The increasing presence of automation, as well, will not help the shrinking labor participation much either. This trend is actually quite scary, because for the first time ever, mass automation is poised to take over white collar jobs, instead of strictly mechanical. In prior industrial revolutions, machines and innovations like running water or the internet made labor more efficient, but human minds were still critical for planning and problem solving purposes. But all that is changing now.

Increasingly sophisticated artificial intelligence (AI) is on the cusp of displacing whole industries altogether, since they can perform the mechanical and intellectual tasks needed to run operations. Imagine an AI computer engineer which can code infinitely faster than a human coder; imagine the surgeon who can interpret stimulae on the operating table and remove a tumor with the precision of a Swiss watch; imagine submitting a saliva sample to a vending machine-like apparatus, and receiving a thoroughly acute diagnosis of your medical condition in minutes.

All these innovations are coming, and they’ll be very disruptive to human labor. Newly released research has revealed that between 1990 and 2007, 6.2 jobs were eliminated for every one industrial robot introduced into the workforce. This is just in the industrial sector. (Source: “Six jobs are eliminated for every robot introduced into the workforce, a new study says,” Recode, March 28, 2017.)

Even the people who do manage to keep their jobs may wish they hadn’t. Wages dropped between 0.25% and 0.5% per 1,000 employees when robots were released into a company workforce. This automation trend will not just squeeze more people out of the U.S. workforce, it will act as a wet blanket on wage growth and the labor pool expands. (Source: Ibid.)

Given all of these facts, the Trump administration’s four-percent growth objective is complete fantasy thinking. More likely, a gloomy U.S. GDP forecast 2017 could set in, with increasing pressure on labor as time marches on. One wonders if more job cuts 2017, like the recent firing of dozens of engineers at Boeing Co (NYSE:BA) are automation based, or simply cost cutting measures. The lines will get increasingly blurry as the decade grinds to a halt. Corporate public relations figures might say one thing, when the reality is something completely different.

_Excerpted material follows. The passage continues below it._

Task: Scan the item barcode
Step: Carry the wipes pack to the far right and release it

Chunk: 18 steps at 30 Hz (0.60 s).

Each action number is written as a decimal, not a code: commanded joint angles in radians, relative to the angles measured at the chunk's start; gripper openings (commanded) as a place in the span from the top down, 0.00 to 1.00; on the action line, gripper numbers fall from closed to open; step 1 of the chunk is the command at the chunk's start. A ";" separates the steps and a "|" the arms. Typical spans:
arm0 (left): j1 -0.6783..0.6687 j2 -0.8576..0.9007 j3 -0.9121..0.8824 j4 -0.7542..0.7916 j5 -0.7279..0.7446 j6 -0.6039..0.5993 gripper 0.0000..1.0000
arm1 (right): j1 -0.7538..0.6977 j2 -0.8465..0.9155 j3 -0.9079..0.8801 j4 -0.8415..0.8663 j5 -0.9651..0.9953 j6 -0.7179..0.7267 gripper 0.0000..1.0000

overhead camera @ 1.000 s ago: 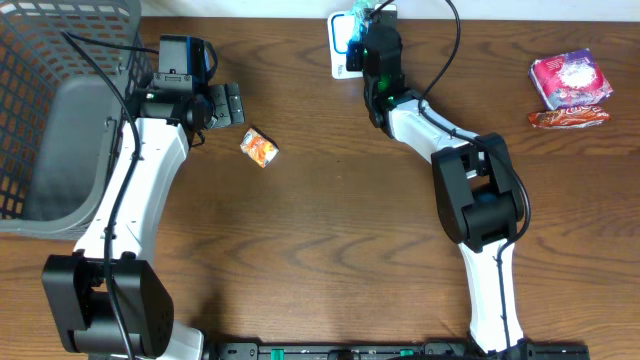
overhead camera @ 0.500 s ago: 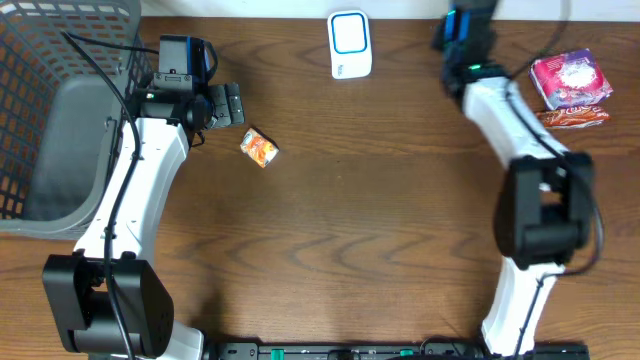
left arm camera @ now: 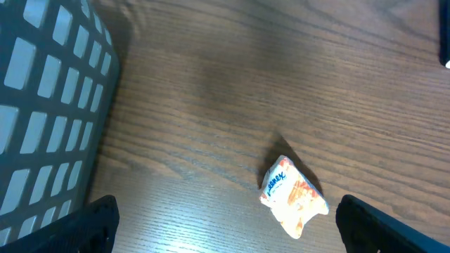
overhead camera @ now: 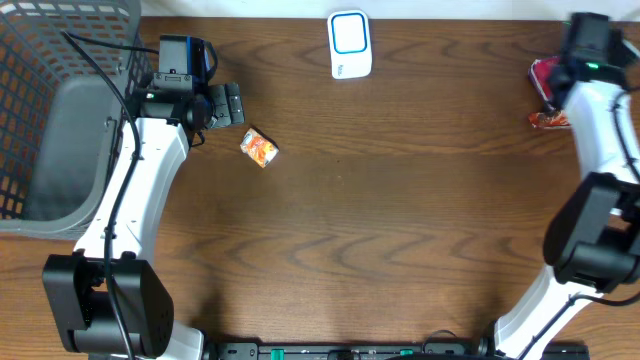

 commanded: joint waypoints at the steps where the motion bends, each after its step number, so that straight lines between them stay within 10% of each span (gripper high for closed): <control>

In the end, the U.S. workforce population will come under increasing pressure from the double whammy of an aging population and the big squeeze from unstoppable automation adoption. But there are things people can do to protect their families. Make sure kids get advanced degrees in hard-to-replace industries as opposed to gunning for a Bachelor of Arts degree or perhaps overweight automation and robotics stocks in your portfolio. There are always strong choices to be made to buffer against any detrimental trend. It simply takes foresight and prompt action.

For the less skilled or investment-poor segment of the population however, the choices they face are much less appealing.